With pictures omitted, transcribe exactly the lines from the one containing "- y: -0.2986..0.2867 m" to the end of the records below.

◆ **RECORD EXTRACTS**

▼

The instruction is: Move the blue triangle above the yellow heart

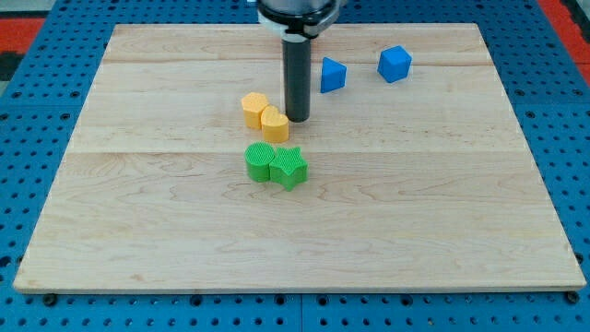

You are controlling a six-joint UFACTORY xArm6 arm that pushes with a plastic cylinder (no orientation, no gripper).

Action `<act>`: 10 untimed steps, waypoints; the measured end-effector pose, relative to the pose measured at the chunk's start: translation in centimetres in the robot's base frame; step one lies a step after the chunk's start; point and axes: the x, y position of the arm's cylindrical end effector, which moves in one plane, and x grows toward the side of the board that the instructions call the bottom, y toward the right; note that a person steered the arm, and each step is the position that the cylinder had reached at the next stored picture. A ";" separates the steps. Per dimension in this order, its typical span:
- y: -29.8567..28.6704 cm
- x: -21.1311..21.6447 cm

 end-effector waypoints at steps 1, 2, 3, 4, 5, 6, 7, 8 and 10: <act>1.0 0.0; 1.0 0.0; 2.3 -0.2; 6.7 -0.4; 8.2 -3.1; 8.5 -6.7; 6.6 -8.4; 0.9 -7.8; 2.9 -7.5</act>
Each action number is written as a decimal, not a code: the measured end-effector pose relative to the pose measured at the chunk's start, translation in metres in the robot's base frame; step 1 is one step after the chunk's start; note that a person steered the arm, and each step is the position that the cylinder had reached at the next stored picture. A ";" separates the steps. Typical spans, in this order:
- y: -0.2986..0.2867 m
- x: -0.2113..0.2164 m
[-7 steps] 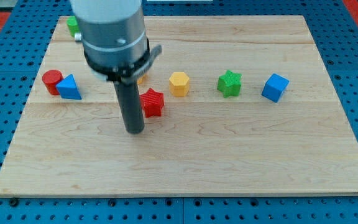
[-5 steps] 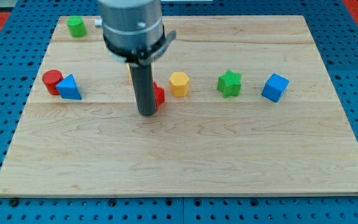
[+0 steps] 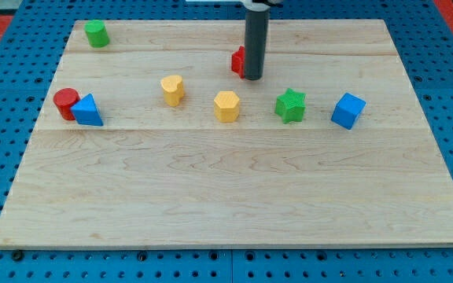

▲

◆ **TASK RESPONSE**
- y: -0.2986..0.2867 m
- x: -0.2113..0.2164 m
[-7 steps] 
[-5 steps] 
[+0 steps] 

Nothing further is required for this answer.